» **Your goal**
Nothing beyond the line containing "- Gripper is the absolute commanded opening" should be printed; print each line exactly from the first line of the listing below through it.
--- Provided records Enclosed Below ---
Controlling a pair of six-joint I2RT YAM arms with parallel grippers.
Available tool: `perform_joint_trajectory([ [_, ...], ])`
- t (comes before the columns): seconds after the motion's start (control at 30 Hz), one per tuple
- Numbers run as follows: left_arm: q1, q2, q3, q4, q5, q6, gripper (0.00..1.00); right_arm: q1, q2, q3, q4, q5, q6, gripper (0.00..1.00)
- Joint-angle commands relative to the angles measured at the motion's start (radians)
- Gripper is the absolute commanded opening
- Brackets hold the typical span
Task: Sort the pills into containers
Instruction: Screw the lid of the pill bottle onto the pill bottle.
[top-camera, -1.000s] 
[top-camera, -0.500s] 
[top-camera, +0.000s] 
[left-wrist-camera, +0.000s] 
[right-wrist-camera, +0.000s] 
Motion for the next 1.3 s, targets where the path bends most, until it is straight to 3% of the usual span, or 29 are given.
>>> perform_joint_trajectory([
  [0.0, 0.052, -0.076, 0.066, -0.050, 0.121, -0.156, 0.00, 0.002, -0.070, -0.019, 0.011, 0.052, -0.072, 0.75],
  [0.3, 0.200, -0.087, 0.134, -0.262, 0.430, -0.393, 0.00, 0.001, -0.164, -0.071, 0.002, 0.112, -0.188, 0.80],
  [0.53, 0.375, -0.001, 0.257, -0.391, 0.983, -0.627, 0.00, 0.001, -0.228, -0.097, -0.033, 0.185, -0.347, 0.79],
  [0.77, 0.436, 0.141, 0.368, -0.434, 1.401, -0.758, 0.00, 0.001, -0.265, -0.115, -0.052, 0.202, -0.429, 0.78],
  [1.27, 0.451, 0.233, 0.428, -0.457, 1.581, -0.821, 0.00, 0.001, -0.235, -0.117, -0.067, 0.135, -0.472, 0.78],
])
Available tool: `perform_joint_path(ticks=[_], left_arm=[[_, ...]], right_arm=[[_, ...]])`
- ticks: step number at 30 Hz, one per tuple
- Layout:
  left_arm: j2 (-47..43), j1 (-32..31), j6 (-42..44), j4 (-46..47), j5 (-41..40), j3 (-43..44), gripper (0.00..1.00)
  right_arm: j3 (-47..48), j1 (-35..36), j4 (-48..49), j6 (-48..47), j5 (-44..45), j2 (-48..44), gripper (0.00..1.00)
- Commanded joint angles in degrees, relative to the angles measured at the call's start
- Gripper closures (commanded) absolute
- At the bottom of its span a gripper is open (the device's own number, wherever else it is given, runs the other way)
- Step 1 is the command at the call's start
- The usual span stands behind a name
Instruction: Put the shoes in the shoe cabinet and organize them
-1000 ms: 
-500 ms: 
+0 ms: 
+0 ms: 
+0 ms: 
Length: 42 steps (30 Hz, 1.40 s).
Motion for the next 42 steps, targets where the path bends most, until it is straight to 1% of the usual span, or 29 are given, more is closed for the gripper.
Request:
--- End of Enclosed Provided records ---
» **Response**
Controlling a pair of six-joint I2RT YAM arms with parallel grippers.
Available tool: `perform_joint_trajectory([ [_, ...], ])`
- t (comes before the columns): seconds after the motion's start (control at 30 Hz), one per tuple
- Numbers run as follows: left_arm: q1, q2, q3, q4, q5, q6, gripper (0.00..1.00); right_arm: q1, q2, q3, q4, q5, q6, gripper (0.00..1.00)
- Joint-angle commands relative to the angles measured at the motion's start (radians)
- Gripper is the absolute commanded opening

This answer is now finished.